Graphics source: Wade, Jr., L.G. Organic Chemistry, 5th ed. Pearson Education Inc., 2003

23. IR SPECTRUM OF ALKENES
Besides the presence of C-H bonds, alkenes also show sharp, medium bands
corresponding to the C=C bond stretching vibration at about 1600-1700 cm-1.
Some alkenes might also show a band for the =C-H bond stretch, appearing
around 3080 cm-1 as shown below. However, this band could be obscured by the
broader bands appearing around 3000 cm-1 (see next slide)
Graphics source: Wade, Jr., L.G. Organic Chemistry, 5th ed. Pearson Education Inc., 2003

24. IR SPECTRUM OF ALKENES
This spectrum shows that the band appearing around 3080 cm-1 can be obscured
by the broader bands appearing around 3000 cm-1.
Graphics source: Wade, Jr., L.G. Organic Chemistry, 6th ed. Pearson Prentice Hall Inc., 2006

25. IR SPECTRUM OF ALKYNES
The most prominent band in alkynes corresponds to the carbon-carbon
triple bond. It shows as a sharp, weak band at about 2100 cm-1. The
reason it’s weak is because the triple bond is not very polar. In some
cases, such as in highly symmetrical alkynes, it may not show at all due to
the low polarity of the triple bond associated with those alkynes.
Terminal alkynes, that is to say those where the triple bond is at the end of
a carbon chain, have C-H bonds involving the sp carbon (the carbon that
forms part of the triple bond). Therefore they may also show a sharp, weak
band at about 3300 cm-1 corresponding to the C-H stretch.
Internal alkynes, that is those where the triple bond is in the middle of a
carbon chain, do not have C-H bonds to the sp carbon and therefore lack
the aforementioned band.
The following slide shows a comparison between an unsymmetrical
terminal alkyne (1-octyne) and a symmetrical internal alkyne (4-octyne).
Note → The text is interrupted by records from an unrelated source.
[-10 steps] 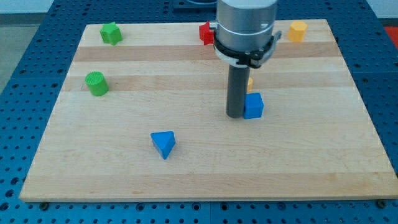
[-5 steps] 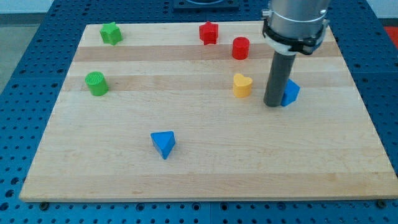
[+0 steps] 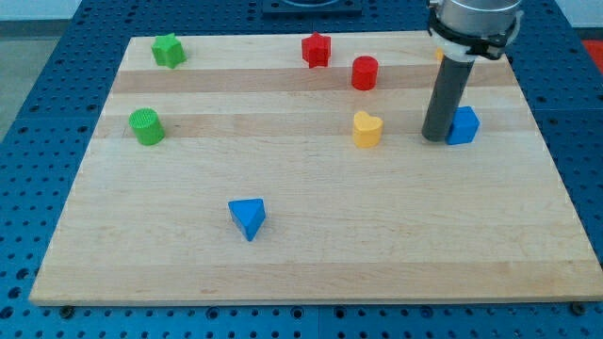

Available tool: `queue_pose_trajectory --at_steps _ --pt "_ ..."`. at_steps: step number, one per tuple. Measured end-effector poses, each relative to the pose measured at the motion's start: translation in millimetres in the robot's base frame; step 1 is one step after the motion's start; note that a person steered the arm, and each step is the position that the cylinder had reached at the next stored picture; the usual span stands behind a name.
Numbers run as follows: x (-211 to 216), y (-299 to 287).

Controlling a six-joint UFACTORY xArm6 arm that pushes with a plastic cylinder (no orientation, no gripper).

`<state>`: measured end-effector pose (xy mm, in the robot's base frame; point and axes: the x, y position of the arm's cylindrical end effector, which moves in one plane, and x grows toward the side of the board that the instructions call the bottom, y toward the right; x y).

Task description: Place the cube at the center right of the board

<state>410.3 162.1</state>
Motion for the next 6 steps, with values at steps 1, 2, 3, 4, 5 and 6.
queue_pose_trajectory --at_steps 1,2,3,4,5,6 --pt "-0.4 1.8" --pt "-3.8 1.8" --pt "-16.1 1.7" --pt "-24.4 1.8" --pt "-24.4 9.1" --pt "-24.4 17.7"
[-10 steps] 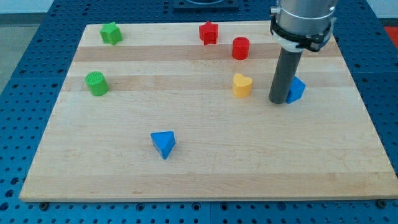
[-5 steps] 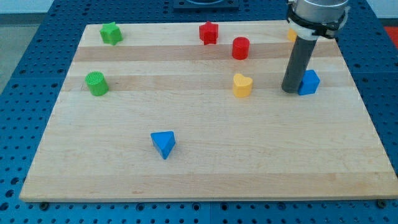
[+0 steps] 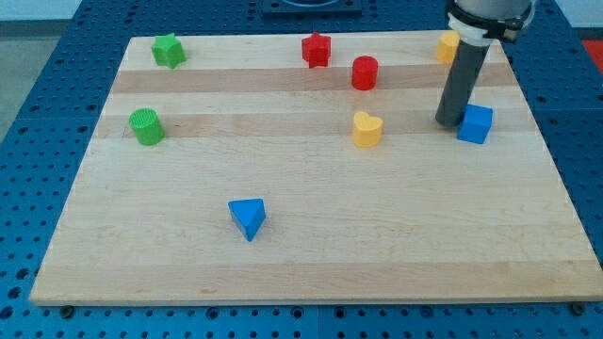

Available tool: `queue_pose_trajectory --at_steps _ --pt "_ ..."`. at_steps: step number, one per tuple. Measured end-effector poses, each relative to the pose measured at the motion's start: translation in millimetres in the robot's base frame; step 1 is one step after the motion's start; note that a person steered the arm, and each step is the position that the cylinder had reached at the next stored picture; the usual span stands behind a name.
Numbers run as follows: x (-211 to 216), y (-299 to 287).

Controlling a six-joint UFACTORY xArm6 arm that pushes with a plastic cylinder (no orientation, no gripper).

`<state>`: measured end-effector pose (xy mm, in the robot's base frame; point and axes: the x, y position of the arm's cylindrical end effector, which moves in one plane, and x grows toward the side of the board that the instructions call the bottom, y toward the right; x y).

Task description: Place the cube at the center right of the board

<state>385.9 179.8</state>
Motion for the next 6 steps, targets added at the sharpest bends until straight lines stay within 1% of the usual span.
queue_pose_trajectory --at_steps 6 --pt "13.2 1.3"
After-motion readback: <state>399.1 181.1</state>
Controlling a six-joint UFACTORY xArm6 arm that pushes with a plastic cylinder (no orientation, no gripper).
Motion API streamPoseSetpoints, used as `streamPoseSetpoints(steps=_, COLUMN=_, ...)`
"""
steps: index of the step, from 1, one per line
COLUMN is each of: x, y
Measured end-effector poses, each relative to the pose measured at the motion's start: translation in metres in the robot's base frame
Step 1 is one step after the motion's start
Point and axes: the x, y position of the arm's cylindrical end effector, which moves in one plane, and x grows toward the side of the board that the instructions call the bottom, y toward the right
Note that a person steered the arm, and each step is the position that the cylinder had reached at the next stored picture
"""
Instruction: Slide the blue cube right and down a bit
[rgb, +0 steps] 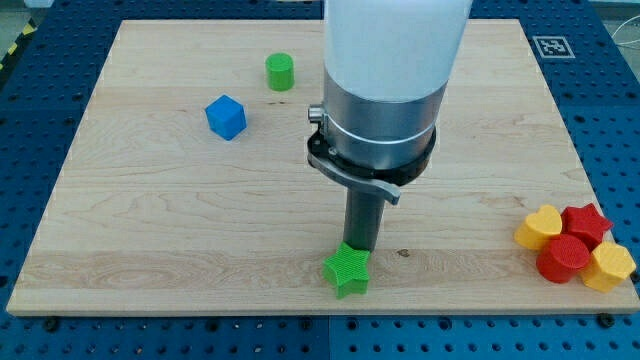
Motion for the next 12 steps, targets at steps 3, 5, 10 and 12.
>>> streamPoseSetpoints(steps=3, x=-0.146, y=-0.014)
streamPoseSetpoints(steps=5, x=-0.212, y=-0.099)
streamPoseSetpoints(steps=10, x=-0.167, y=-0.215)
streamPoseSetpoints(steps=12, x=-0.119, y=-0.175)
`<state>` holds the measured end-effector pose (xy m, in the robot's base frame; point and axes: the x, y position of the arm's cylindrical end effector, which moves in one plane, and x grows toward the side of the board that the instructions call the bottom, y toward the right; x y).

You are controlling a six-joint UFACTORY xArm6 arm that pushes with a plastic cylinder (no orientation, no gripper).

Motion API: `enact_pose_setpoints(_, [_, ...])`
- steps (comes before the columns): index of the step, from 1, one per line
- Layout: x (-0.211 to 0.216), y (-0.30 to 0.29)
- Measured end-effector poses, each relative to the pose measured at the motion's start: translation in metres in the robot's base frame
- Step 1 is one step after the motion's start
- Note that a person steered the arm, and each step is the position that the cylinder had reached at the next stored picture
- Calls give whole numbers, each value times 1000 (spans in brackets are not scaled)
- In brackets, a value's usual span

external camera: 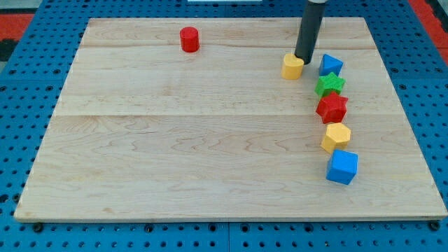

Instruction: Move the yellow heart slightly upwards

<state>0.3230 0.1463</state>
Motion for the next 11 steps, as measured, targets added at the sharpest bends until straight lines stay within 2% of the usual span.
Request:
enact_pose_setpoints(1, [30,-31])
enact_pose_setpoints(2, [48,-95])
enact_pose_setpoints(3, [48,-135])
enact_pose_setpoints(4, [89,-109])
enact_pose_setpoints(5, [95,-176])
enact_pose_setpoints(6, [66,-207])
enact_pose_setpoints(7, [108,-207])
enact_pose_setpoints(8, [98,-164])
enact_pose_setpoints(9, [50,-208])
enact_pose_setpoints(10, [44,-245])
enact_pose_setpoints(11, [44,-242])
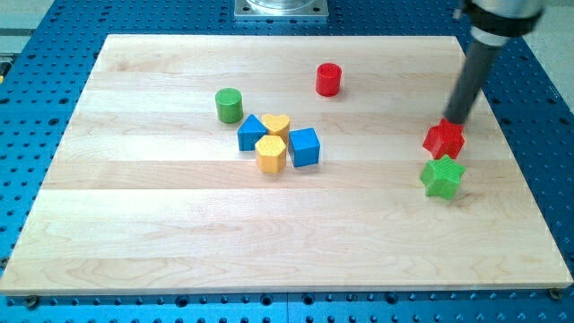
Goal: Place the red circle above the red star
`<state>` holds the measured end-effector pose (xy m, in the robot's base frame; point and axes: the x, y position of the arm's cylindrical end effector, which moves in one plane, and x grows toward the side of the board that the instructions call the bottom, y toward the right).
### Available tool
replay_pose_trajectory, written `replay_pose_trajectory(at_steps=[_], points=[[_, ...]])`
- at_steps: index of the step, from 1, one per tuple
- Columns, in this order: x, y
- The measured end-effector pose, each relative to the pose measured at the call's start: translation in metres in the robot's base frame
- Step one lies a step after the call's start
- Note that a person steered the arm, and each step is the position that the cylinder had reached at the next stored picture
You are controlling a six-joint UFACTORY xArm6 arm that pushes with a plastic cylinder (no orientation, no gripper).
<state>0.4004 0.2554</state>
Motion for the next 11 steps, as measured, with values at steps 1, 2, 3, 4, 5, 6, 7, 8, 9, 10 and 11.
replay_pose_trajectory(at_steps=[1,2,3,4,5,6,7,8,9,10,11], points=[[0.020,-0.024],[0.011,-0.043],[-0.033,-0.115],[-0.056,-0.203],[-0.118,-0.202],[-0.157,-0.211],[-0.184,-0.184],[-0.108,-0.142],[-0.057,-0.106],[-0.048,-0.158],[-0.009,-0.135]])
26. IR SPECTRUM OF ALKYNES
Graphics source: Wade, Jr., L.G. Organic Chemistry, 6th ed. Pearson Prentice Hall Inc., 2006

27. IR SPECTRUM OF A NITRILE
In a manner very similar to alkynes, nitriles show a prominent band around 2250
cm-1 caused by the CN triple bond. This band has a sharp, pointed shape just
like the alkyne C-C triple bond, but because the CN triple bond is more polar, this
band is stronger than in alkynes.
Graphics source: Wade, Jr., L.G. Organic Chemistry, 6th ed. Pearson Prentice Hall Inc., 2006

28. IR SPECTRUM OF AN ALCOHOL
The most prominent band in alcohols is due to the O-H bond, and it appears as a
strong, broad band covering the range of about 3000 - 3700 cm-1. The sheer size
and broad shape of the band dominate the IR spectrum and make it hard to miss.
Graphics source: Wade, Jr., L.G. Organic Chemistry, 6th ed. Pearson Prentice Hall Inc., 2006

29. IR SPECTRUM OF ALDEHYDES AND KETONES
Carbonyl compounds are those that contain the C=O functional group. In
aldehydes, this group is at the end of a carbon chain, whereas in ketones it’s in
the middle of the chain. As a result, the carbon in the C=O bond of aldehydes is
also bonded to another carbon and a hydrogen, whereas the same carbon in a
ketone is bonded to two other carbons.
Aldehydes and ketones show a strong, prominent, stake-shaped band around
1710 - 1720 cm-1 (right in the middle of the spectrum). This band is due to the
highly polar C=O bond. Because of its position, shape, and size, it is hard to
miss.
Because aldehydes also contain a C-H bond to the sp2 carbon of the C=O bond,
they also show a pair of medium strength bands positioned about 2700 and 2800
cm-1. These bands are missing in the spectrum of a ketone because the sp2
carbon of the ketone lacks the C-H bond.
The following slide shows a spectrum of an aldehyde and a ketone. Study the
similarities and the differences so that you can distinguish between the two.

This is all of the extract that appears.